The Death of the Public Square

Today’s most powerful companies are enemies of free expression.

A lithographic print featuring John Milton (Library of Congress)

What is God? When the question first rattled my adolescent mind, I took it to my mom and dad, and received wildly divergent answers. I cracked the beige-in-every-way set of World Book encyclopedias in our attic. And after poking around on the shelves of my anti-clerical father, I found Nietzsche and realized that God was actually dead.

If I were a boy now, we all know exactly where I would turn for an answer. All of us enter our questions, both about where to brunch and the meaning of life, into a box with a magnifying glass at its right edge, next to the multicolored logo of the deity that presides over our informational world. Its name, like the lord of the universe, begins with the letter G.

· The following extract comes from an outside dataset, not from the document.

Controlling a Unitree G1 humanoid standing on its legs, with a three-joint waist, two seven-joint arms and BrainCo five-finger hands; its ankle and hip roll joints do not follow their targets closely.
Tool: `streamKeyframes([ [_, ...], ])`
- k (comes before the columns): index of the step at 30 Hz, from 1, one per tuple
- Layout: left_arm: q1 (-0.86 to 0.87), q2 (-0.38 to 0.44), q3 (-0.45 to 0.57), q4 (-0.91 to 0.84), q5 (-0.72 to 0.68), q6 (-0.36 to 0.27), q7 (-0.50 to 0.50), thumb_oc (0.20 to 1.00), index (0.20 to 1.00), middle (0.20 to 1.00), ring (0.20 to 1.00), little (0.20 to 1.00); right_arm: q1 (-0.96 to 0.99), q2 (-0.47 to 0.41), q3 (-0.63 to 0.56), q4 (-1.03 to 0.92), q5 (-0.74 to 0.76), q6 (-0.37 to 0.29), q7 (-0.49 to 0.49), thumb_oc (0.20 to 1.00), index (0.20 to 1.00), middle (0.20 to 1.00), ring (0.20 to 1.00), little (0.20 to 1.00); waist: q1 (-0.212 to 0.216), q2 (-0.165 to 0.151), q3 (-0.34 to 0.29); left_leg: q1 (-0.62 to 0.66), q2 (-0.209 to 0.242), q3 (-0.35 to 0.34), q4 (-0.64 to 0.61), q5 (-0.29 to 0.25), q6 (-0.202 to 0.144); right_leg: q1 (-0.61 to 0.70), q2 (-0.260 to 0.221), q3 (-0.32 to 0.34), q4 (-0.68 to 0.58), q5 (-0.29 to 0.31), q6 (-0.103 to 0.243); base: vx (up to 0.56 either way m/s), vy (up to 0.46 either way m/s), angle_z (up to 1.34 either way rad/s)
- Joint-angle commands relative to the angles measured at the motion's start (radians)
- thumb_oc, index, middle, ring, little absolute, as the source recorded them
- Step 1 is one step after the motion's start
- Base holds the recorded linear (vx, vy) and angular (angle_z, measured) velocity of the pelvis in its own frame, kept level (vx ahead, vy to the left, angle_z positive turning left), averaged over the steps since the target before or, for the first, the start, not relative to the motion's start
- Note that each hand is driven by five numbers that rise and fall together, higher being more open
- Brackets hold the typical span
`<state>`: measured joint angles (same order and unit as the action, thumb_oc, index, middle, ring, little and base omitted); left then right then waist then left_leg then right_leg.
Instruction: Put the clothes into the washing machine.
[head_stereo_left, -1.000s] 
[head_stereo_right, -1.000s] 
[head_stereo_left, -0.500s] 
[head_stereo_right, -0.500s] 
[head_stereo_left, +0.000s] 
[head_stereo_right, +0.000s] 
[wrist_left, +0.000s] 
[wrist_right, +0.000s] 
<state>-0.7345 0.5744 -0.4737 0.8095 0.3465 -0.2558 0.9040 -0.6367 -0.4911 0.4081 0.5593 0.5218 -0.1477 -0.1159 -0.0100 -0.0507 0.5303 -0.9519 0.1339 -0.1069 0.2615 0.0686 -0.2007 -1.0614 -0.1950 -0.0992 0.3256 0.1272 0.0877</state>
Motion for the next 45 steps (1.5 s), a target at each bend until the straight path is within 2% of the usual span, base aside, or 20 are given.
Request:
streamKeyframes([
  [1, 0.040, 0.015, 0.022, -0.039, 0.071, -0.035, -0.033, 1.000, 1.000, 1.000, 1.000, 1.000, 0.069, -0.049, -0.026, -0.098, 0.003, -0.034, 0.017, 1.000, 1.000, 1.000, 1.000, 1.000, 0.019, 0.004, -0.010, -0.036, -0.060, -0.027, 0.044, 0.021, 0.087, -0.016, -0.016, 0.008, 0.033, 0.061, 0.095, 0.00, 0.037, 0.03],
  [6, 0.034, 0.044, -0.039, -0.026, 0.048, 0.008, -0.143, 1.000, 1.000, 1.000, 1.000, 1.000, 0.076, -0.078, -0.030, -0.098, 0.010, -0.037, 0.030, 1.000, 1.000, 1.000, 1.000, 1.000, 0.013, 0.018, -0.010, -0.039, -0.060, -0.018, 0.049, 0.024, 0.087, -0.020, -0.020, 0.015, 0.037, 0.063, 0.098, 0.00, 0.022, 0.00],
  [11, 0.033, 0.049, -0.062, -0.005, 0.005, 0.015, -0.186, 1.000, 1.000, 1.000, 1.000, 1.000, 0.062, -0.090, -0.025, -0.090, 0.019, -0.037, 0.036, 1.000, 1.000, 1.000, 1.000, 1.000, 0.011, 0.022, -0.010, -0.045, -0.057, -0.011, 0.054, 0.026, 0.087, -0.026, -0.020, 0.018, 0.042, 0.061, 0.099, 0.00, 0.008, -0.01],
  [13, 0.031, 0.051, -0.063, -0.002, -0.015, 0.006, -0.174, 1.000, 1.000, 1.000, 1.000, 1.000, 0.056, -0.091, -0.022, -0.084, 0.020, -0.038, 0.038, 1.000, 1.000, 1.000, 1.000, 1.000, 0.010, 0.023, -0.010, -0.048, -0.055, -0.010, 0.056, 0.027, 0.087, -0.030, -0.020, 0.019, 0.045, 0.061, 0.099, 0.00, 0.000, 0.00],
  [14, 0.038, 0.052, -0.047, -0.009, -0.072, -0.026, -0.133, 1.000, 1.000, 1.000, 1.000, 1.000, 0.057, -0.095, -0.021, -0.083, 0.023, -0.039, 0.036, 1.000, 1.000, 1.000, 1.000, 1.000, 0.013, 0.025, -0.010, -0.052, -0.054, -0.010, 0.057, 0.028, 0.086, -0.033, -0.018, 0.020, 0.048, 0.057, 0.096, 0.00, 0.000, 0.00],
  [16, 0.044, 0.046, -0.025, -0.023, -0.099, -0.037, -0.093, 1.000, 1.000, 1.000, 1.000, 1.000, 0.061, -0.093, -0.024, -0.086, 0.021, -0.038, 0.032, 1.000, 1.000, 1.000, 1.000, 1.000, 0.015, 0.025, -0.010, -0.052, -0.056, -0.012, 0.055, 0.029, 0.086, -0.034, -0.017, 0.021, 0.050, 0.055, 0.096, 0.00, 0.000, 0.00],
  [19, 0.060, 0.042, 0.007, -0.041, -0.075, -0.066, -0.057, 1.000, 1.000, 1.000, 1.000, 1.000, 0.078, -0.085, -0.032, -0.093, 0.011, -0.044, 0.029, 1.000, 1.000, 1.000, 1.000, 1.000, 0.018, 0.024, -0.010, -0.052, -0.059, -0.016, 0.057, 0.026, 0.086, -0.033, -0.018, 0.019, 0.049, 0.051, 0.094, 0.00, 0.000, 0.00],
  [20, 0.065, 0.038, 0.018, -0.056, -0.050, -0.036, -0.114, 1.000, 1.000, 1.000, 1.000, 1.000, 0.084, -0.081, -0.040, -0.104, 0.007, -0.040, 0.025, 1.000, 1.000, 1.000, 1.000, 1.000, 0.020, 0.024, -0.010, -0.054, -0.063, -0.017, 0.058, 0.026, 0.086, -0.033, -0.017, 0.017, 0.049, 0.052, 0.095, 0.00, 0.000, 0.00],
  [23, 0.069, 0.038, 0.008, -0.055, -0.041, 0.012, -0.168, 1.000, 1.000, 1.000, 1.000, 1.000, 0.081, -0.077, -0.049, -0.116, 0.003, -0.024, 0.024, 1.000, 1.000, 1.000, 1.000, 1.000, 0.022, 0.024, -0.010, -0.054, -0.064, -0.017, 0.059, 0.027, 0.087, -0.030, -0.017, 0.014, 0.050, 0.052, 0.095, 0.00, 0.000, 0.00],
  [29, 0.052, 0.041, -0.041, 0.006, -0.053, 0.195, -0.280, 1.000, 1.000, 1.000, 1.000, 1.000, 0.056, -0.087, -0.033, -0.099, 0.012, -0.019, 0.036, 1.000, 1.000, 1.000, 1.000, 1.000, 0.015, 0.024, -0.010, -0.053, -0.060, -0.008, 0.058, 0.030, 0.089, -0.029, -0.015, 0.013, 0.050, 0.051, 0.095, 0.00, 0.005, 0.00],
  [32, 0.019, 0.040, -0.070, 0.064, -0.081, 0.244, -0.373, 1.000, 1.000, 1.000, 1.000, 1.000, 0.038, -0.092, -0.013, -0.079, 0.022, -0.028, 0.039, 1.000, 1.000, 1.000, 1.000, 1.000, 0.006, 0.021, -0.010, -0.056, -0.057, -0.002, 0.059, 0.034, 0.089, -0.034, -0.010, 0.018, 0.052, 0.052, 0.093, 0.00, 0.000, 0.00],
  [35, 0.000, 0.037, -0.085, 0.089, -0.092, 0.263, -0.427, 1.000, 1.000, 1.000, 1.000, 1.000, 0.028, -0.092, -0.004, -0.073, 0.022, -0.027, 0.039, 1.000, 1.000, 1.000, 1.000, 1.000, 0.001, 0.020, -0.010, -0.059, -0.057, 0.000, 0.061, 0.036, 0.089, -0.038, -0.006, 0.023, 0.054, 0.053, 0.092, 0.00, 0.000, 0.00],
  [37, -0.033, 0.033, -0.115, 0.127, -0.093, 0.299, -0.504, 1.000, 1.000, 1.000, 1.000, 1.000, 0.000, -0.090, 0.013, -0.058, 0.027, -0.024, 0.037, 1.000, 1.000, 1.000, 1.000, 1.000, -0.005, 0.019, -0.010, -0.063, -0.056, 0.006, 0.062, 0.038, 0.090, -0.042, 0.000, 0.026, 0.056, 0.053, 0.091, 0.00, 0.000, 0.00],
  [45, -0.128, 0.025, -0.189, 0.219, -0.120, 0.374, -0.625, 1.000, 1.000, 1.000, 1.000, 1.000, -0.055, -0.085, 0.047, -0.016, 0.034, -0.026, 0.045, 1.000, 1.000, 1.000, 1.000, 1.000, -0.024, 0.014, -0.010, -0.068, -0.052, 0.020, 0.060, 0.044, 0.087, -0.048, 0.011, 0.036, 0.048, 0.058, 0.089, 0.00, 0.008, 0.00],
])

What is God? It is only a subject that has inspired some of the finest writing in the history of Western civilization—and yet the first two pages of Google results for the question are comprised almost entirely of Sweet’N Low evangelical proselytizing to the unconverted. (The first link the Google algorithm served me was from the Texas ministry, Life, Hope & Truth.) The Google search for God gets nowhere near Augustine, Maimonides, Spinoza, Luther, Russell, or Dawkins. Billy Graham is the closest that Google can manage to an important theologian or philosopher. For all its power and influence, it seems that Google can’t really be bothered to care about the quality of knowledge it dispenses. It is our primary portal to the world, but has no opinion about what it offers, even when that knowledge it offers is aggressively, offensively vapid.

If Harold Bloom or Marilynne Robinson had engineered Google, the search engine would have responded to the query with a link to the poet John Milton, who is both challenging on the subject of God and brave on the subject of free speech—and who would have been a polemical critic of our algorithmic overlords, if he had lived another four hundred years.

If we’re going to pay tribute to the idea of free expression, then we need to pause to pay obeisance to Milton’s exhilarating, timeless statement of first principles, the pamphlet Areopagitica. It appeared in 1644, long before he went blind and dictated Paradise Lost. He wrote Areopagitica in the shadow of the English Revolution, a revolution against theocracy that came to exhibit its own theocratic tendencies. It was a moment when the cracks in English society permitted the growth of dozens of religious sects, each with its own evolved doctrine, many of them—Quakers, Baptists—still with us.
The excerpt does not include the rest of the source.